Exactly the lines from the opening of the data through the line containing "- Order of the" should be reproduced, please, with nothing added.
◇ ◇ ◇ ◇ ◇
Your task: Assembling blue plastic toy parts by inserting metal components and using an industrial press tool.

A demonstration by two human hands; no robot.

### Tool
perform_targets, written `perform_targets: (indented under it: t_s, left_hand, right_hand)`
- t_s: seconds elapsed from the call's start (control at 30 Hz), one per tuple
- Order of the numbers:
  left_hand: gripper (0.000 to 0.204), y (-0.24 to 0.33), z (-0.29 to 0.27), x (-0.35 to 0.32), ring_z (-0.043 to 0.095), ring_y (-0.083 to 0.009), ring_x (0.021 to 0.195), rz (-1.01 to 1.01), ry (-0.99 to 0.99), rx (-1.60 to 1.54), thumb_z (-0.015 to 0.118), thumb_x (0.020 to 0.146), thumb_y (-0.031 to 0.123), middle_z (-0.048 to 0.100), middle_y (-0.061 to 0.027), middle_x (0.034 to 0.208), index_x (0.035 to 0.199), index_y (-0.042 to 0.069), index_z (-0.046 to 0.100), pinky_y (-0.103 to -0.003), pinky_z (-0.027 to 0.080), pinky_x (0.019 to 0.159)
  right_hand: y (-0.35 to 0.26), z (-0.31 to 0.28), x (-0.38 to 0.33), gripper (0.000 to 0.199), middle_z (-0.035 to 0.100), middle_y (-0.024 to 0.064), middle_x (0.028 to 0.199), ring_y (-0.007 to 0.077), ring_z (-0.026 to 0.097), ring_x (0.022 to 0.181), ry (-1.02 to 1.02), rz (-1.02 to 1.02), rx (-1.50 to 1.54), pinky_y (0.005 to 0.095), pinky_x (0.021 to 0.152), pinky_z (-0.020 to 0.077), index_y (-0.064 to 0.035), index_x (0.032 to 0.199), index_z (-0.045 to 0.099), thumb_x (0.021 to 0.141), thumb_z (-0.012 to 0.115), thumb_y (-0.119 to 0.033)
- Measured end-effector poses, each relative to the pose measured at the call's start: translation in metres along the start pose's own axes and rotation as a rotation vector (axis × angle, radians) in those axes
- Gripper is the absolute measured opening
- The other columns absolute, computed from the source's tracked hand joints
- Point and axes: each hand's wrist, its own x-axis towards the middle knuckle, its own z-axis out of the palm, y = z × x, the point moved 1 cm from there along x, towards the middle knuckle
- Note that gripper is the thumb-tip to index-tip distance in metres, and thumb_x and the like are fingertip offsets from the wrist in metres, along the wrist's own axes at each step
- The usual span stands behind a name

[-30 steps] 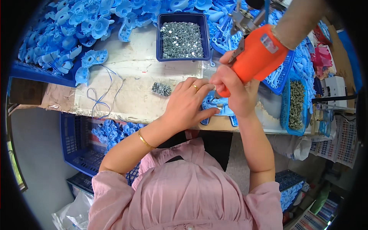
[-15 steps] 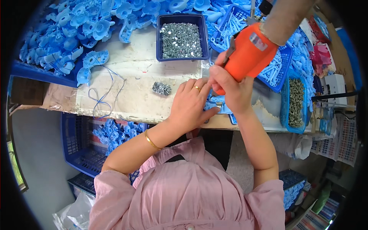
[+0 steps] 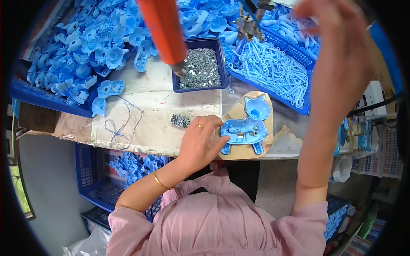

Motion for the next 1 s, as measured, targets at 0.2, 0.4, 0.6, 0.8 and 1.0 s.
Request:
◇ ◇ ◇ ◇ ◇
RESULT BELOW >>
Your task: Assembling blue plastic toy parts by inserting metal components and using an industrial press tool.

A demonstration by two human hands; no robot.

### Tool
perform_targets, written `perform_targets: (indented under it: t_s, left_hand, right_hand)`
- t_s: seconds elapsed from the call's start (control at 30 Hz), one per tuple
- Order of the numbers:

No other output was requested.